- Kategori
- Anılar
Şükriye Teyze

Şimdi hatırlıyorum da Allah rahmet eylesin bir komşumuz vardı. Rahmetli Şükriye teyze..
Çocukluğumuzda mahalle arkadaşlarımızla, yaz kış demez hep birlikte çeşitli oyunlar oynardık..
Her ne gün olursa olsun ama mutlaka bizler hep oyuna dalarız ve bunun içinde akşamın alacasını hiç, fark edemezdik..
Rahmetli Şükriye teyze de kendi elleriyle ektiği, o mis gibi karanfillerin kokup açtığı vede kınalı ve pelikli saçlarıyla evinin sokağa bakan penceresinde illa ki görünürdü..

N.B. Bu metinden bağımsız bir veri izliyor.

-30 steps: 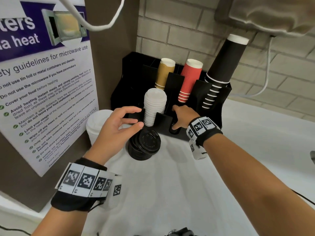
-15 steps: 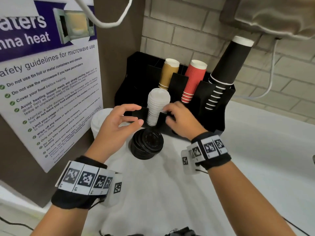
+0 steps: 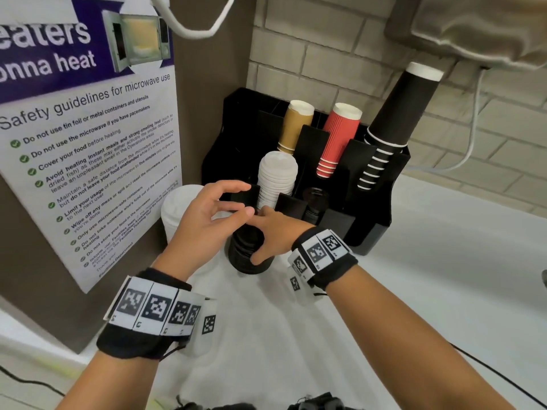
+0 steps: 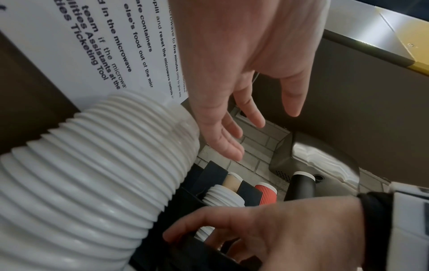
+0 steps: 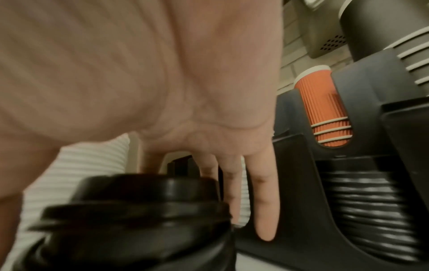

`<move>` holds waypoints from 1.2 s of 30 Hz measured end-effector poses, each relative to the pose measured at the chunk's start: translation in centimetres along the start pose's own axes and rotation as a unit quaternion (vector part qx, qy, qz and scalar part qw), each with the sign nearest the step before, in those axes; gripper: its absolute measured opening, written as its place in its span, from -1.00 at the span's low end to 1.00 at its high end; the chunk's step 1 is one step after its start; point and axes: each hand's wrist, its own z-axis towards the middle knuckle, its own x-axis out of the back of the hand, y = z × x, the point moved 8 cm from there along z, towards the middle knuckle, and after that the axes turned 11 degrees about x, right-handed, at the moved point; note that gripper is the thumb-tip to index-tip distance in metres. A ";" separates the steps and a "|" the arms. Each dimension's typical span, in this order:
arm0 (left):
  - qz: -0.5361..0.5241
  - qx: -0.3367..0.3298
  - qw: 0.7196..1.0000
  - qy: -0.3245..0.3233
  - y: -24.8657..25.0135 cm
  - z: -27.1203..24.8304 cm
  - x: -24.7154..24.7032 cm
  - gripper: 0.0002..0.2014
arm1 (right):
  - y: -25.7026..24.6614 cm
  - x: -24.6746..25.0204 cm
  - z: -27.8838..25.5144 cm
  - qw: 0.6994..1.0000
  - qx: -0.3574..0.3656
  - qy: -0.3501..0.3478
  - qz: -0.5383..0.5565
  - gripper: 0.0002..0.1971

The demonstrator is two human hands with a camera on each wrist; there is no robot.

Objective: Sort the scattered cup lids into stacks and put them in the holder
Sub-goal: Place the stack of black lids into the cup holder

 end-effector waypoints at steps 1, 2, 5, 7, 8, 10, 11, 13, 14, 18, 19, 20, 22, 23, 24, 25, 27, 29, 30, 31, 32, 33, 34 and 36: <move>0.001 0.000 1.000 0.002 0.0 -0.1 0.1 -0.68 | 0.0 -0.3 0.2 1.000 -0.003 -0.006 -0.004 -0.07; 0.002 -0.001 1.000 0.005 0.1 -0.2 0.2 -0.68 | 0.0 -0.6 0.4 1.000 -0.005 -0.007 -0.004 -0.04; 0.002 -0.002 1.000 0.012 0.2 -0.4 0.5 -0.69 | 0.1 -0.9 0.6 1.000 0.000 0.011 0.002 0.00; 0.000 -0.001 1.000 0.012 0.3 -0.4 0.6 -0.70 | 0.1 -0.8 0.6 0.999 0.007 0.031 0.009 -0.03; -0.001 -0.002 1.000 0.013 0.3 -0.4 0.7 -0.70 | 0.1 -0.5 0.4 0.999 0.008 0.043 0.012 -0.05; -0.006 -0.004 1.000 0.014 0.3 -0.4 0.7 -0.69 | 0.2 0.4 -0.3 0.997 0.008 0.079 0.021 -0.10; -0.008 -0.007 1.000 0.016 0.3 -0.4 0.6 -0.69 | 0.3 1.1 -0.8 0.994 0.013 0.103 0.035 -0.13; -0.009 -0.017 1.000 0.016 0.3 -0.4 0.3 -0.64 | 0.1 2.7 -2.5 0.980 0.044 0.162 0.105 -0.17; -0.005 -0.022 1.000 0.010 0.3 -0.4 -0.1 -0.56 | -0.1 3.5 -3.5 0.966 0.068 0.193 0.158 -0.19; 0.014 -0.016 0.998 -0.055 -0.7 -0.6 -2.7 -0.09 | -1.6 4.8 -7.5 0.886 0.134 0.260 0.359 -0.27; 0.005 -0.019 0.997 -0.070 -0.8 -0.6 -3.4 -0.02 | -1.9 4.7 -8.2 0.869 0.147 0.267 0.389 -0.28; -0.010 -0.025 0.996 -0.084 -0.8 -0.7 -4.1 0.00 | -2.2 4.6 -8.7 0.853 0.159 0.274 0.414 -0.28; -0.050 -0.037 0.992 -0.110 -0.6 -0.8 -5.1 -0.05 | -2.4 4.5 -9.5 0.830 0.168 0.293 0.443 -0.30; -0.063 -0.043 0.990 -0.118 -0.4 -0.9 -5.4 -0.09 | -2.4 4.5 -9.9 0.823 0.167 0.304 0.450 -0.31; -0.068 -0.052 0.989 -0.120 -0.3 -0.9 -5.6 -0.12 | -2.3 4.3 -10.3 0.817 0.166 0.310 0.456 -0.31; -0.068 -0.060 0.988 -0.122 -0.1 -0.9 -5.7 -0.15 | -2.1 4.1 -10.6 0.812 0.167 0.313 0.464 -0.32; -0.070 -0.063 0.987 -0.129 0.1 -1.0 -5.7 -0.19 | -1.7 3.6 -11.3 0.801 0.162 0.313 0.484 -0.32; -0.075 -0.056 0.986 -0.140 0.0 -1.0 -5.8 -0.18 | -1.1 3.4 -11.9 0.796 0.154 0.314 0.494 -0.36; -0.076 -0.050 0.985 -0.145 0.0 -1.0 -5.9 -0.16 | -0.9 3.3 -12.1 0.797 0.151 0.316 0.492 -0.37; -0.076 -0.044 0.985 -0.147 -0.1 -1.0 -6.0 -0.15 | -0.8 3.3 -12.3 0.798 0.148 0.319 0.489 -0.37; -0.075 -0.040 0.985 -0.147 -0.2 -1.0 -6.1 -0.13 | -0.7 3.4 -12.4 0.797 0.145 0.323 0.489 -0.37; -0.074 -0.036 0.986 -0.145 -0.2 -1.0 -6.1 -0.12 | -0.6 3.4 -12.5 0.794 0.142 0.328 0.492 -0.37; -0.074 -0.032 0.987 -0.141 -0.2 -1.0 -6.1 -0.11 | -0.6 3.4 -12.5 0.788 0.141 0.335 0.498 -0.39; -0.072 -0.026 0.988 -0.131 -0.2 -1.0 -6.1 -0.08 | -0.5 3.4 -12.6 0.779 0.136 0.348 0.503 -0.42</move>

Sanki daha o günden, çocukluk hatıralarımızda buluşacağını bilirmiş gibi, en hazır hali ve bütün doğallığıyla bize seslenir oda böylece yanımızda yerini alırdı..
Ama mutlaka!
- Çocuklar huuu.. Akşam ezanı okundu duymadınız mı? Kendiniz gibi güneşi de batırdınız en sonunda.. Doooğru evinize karanlık oldu. Derdi.

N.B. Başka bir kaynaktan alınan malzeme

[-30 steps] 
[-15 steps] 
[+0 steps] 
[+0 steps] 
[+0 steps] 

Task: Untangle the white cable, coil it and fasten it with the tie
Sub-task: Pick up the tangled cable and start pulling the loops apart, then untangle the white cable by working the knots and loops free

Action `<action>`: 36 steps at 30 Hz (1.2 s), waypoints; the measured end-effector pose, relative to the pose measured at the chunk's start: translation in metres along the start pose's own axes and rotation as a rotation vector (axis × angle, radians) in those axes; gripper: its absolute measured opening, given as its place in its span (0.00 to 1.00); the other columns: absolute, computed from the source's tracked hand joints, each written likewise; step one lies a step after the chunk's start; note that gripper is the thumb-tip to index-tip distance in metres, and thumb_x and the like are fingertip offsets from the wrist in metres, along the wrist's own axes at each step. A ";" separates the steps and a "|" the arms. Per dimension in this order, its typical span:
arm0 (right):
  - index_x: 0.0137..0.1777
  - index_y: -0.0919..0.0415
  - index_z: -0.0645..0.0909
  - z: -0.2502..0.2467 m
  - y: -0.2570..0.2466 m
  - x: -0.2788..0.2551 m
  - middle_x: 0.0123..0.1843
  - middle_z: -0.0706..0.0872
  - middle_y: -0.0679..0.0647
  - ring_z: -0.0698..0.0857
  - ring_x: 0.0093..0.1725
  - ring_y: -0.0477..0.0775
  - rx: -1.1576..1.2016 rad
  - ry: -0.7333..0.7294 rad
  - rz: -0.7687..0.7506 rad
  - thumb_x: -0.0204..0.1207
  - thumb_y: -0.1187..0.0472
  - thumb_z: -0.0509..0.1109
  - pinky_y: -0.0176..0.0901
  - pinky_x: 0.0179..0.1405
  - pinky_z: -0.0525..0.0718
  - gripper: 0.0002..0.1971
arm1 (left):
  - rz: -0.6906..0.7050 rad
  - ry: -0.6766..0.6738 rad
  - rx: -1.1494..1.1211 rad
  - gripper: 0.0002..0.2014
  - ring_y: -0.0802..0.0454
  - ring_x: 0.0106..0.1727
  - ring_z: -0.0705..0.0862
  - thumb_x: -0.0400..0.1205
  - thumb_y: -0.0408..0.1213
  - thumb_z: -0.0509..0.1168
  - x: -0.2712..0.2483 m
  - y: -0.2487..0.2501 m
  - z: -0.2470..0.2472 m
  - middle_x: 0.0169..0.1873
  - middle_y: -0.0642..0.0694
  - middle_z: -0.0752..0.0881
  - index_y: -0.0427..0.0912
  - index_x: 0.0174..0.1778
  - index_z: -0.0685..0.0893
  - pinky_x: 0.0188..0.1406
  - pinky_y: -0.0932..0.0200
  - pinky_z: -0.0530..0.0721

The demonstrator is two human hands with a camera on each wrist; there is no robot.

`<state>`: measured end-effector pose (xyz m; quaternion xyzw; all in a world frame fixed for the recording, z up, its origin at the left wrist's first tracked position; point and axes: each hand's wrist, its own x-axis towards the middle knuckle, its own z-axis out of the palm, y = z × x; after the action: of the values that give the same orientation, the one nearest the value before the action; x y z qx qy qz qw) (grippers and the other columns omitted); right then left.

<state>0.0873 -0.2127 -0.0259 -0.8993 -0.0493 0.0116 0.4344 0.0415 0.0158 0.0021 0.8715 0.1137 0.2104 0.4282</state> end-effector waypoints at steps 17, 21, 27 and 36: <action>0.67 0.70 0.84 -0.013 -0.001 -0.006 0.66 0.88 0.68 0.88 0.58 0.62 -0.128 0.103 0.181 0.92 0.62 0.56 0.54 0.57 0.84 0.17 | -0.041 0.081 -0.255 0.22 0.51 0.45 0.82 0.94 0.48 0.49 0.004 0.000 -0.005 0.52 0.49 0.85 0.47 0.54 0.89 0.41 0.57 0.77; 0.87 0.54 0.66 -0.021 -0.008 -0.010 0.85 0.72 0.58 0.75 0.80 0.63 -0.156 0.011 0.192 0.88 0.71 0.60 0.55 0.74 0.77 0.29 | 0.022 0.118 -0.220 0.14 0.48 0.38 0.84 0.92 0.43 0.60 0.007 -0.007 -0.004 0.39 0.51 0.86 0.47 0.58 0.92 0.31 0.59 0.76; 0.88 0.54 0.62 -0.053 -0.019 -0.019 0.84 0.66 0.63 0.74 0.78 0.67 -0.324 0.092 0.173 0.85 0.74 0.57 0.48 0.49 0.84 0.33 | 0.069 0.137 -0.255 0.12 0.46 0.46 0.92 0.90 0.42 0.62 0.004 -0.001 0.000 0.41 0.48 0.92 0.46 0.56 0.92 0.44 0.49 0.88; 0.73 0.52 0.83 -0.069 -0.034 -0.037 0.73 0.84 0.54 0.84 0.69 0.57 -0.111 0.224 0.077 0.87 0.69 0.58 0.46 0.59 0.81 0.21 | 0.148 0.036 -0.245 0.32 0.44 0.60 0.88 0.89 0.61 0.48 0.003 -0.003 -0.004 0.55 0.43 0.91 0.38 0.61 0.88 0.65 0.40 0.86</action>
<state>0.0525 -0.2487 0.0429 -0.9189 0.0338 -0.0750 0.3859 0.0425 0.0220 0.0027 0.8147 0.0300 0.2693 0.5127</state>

O günün tatlı yorgunluğundan ve de oyunlarımızdan arta kalan ter kir ve tozla birlikte bobiler gibi, soluğu evimizin kapısında alırdık..

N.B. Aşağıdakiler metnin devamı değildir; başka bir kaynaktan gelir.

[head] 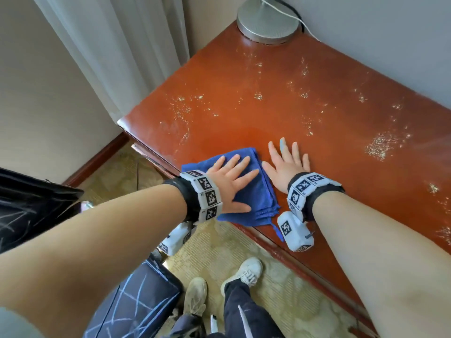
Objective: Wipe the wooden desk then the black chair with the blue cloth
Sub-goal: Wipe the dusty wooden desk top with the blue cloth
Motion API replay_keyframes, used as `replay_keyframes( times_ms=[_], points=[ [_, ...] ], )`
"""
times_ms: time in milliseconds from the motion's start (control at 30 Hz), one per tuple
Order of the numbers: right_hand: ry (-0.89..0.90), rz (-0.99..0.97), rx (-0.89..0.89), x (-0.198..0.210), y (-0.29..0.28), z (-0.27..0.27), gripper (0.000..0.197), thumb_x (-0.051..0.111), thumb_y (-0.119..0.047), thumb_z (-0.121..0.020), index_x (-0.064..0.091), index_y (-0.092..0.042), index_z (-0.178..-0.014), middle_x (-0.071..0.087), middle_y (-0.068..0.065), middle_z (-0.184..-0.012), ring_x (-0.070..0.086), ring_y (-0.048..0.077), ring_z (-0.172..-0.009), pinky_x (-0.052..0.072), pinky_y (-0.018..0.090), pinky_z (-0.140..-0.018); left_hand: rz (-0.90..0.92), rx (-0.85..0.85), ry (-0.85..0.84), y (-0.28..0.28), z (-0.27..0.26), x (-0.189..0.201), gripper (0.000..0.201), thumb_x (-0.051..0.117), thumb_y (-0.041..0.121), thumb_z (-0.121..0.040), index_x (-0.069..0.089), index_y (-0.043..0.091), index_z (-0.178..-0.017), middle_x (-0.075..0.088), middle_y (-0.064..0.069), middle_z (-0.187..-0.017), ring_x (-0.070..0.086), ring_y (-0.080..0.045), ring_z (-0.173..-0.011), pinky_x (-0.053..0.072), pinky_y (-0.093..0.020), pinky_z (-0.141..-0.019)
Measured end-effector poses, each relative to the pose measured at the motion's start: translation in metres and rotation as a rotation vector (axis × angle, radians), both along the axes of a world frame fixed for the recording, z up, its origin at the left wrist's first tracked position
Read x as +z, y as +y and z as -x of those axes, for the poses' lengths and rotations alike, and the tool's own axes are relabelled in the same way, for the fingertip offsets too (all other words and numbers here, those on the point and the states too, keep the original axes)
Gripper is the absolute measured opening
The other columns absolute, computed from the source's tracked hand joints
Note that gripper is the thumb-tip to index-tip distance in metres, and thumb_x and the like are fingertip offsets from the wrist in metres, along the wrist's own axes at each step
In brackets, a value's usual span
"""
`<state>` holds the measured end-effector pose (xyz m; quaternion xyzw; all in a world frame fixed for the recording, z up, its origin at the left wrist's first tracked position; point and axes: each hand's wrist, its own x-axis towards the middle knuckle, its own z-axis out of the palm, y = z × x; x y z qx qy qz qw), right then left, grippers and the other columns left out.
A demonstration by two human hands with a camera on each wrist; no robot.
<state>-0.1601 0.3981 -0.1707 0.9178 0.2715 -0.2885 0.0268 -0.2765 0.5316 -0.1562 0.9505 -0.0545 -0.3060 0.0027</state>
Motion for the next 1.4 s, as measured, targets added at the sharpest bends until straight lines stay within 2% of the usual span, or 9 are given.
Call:
replay_keyframes(
  times_ms=[100, 233, 433, 533, 600, 733, 1100, 1233, 1400],
  points=[
    [-0.032, 0.013, 0.037, -0.007, -0.005, 0.000, 0.058, 0.013, -0.049, -0.098, -0.010, -0.032, -0.148, -0.022, -0.004, -0.155, -0.021, 0.023, -0.142, -0.010, 0.045, -0.115, -0.054, -0.018, 0.010, -0.010, -0.002, -0.013, 0.085, 0.024, 0.074, -0.086, -0.024, 0.034, -0.144, -0.032, -0.005, -0.152, -0.027, -0.031, -0.139, -0.017, -0.051, -0.112],
    [-0.032, 0.018, 0.070, -0.007, -0.009, -0.001, 0.058, 0.013, -0.048, -0.099, -0.012, -0.031, -0.148, -0.023, -0.004, -0.155, -0.022, 0.023, -0.142, -0.011, 0.044, -0.114, -0.068, 0.022, 0.024, 0.009, -0.012, -0.013, 0.083, 0.022, 0.075, -0.084, -0.024, 0.037, -0.143, -0.032, -0.001, -0.152, -0.027, -0.029, -0.140, -0.017, -0.049, -0.112],
    [0.003, 0.089, 0.049, -0.001, 0.002, 0.003, 0.061, 0.013, -0.052, -0.098, -0.015, -0.030, -0.147, -0.028, 0.000, -0.153, -0.025, 0.029, -0.140, -0.012, 0.050, -0.113, -0.063, 0.339, -0.027, 0.054, -0.036, -0.013, 0.083, 0.022, 0.075, -0.083, -0.021, 0.039, -0.143, -0.028, -0.001, -0.154, -0.023, -0.028, -0.142, -0.012, -0.048, -0.114],
    [0.008, 0.073, 0.039, 0.000, 0.019, 0.003, 0.059, 0.014, -0.053, -0.097, -0.015, -0.036, -0.146, -0.028, -0.002, -0.153, -0.026, 0.030, -0.140, -0.011, 0.058, -0.110, -0.062, 0.487, -0.032, 0.069, -0.032, -0.013, 0.083, 0.024, 0.075, -0.083, -0.020, 0.039, -0.144, -0.026, -0.001, -0.154, -0.022, -0.028, -0.142, -0.011, -0.048, -0.114],
    [-0.013, 0.043, 0.090, -0.001, 0.031, 0.001, 0.059, 0.015, -0.052, -0.098, -0.014, -0.036, -0.146, -0.027, -0.002, -0.153, -0.026, 0.028, -0.140, -0.010, 0.057, -0.111, -0.068, 0.554, -0.035, 0.078, -0.021, -0.014, 0.083, 0.025, 0.075, -0.084, -0.019, 0.039, -0.144, -0.026, -0.001, -0.154, -0.021, -0.028, -0.142, -0.011, -0.048, -0.114],
    [-0.030, -0.002, 0.169, 0.000, 0.057, 0.006, 0.059, 0.016, -0.050, -0.098, -0.011, -0.033, -0.148, -0.024, -0.001, -0.154, -0.023, 0.026, -0.141, -0.010, 0.050, -0.114, -0.073, 0.540, -0.024, 0.089, 0.005, -0.017, 0.082, 0.022, 0.073, -0.084, -0.022, 0.038, -0.143, -0.028, -0.003, -0.154, -0.023, -0.029, -0.142, -0.012, -0.048, -0.114],
    [0.000, 0.033, 0.136, -0.002, 0.076, 0.020, 0.052, 0.012, -0.043, -0.100, -0.011, -0.037, -0.147, -0.024, -0.004, -0.154, -0.023, 0.023, -0.142, -0.011, 0.049, -0.114, -0.068, 0.250, -0.041, 0.094, 0.009, -0.018, 0.073, 0.020, 0.069, -0.089, -0.020, 0.041, -0.144, -0.027, 0.001, -0.154, -0.021, -0.030, -0.142, -0.012, -0.051, -0.112],
    [-0.014, 0.059, 0.117, -0.005, 0.079, 0.023, 0.053, 0.011, -0.045, -0.100, -0.013, -0.037, -0.146, -0.026, -0.005, -0.154, -0.025, 0.023, -0.141, -0.013, 0.047, -0.113, -0.053, 0.311, -0.086, 0.121, -0.004, -0.020, 0.074, 0.021, 0.071, -0.087, -0.015, 0.042, -0.145, -0.023, 0.001, -0.155, -0.018, -0.029, -0.143, -0.010, -0.051, -0.114],
    [0.005, 0.078, 0.114, -0.004, 0.079, 0.021, 0.053, 0.009, -0.047, -0.099, -0.014, -0.037, -0.146, -0.027, -0.004, -0.153, -0.026, 0.022, -0.140, -0.015, 0.047, -0.112, -0.046, 0.566, -0.133, 0.168, -0.012, -0.020, 0.075, 0.025, 0.071, -0.086, -0.008, 0.042, -0.147, -0.017, 0.001, -0.157, -0.014, -0.029, -0.144, -0.008, -0.049, -0.114]
  ],
)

Bu defa da annemin emir veren sesini ve talimatını işitirdik çocuk kulaklarımızla..
- Doğruuu banyoya.. Diye..
Bir yandan sabunla suyla boğuşur, bir yandan da merak içinde ve endişeyle sorardım anneme.
- Güneş neden batıyor? Yarın güneş doğmayacak mı anne? Diye.
Annem de;Şükriye teyzeniz size takılıyor..
Her Allah'ın günü kendinizle birlikte güneşide batırıyorsunuz diye. Yok öyle bir şey..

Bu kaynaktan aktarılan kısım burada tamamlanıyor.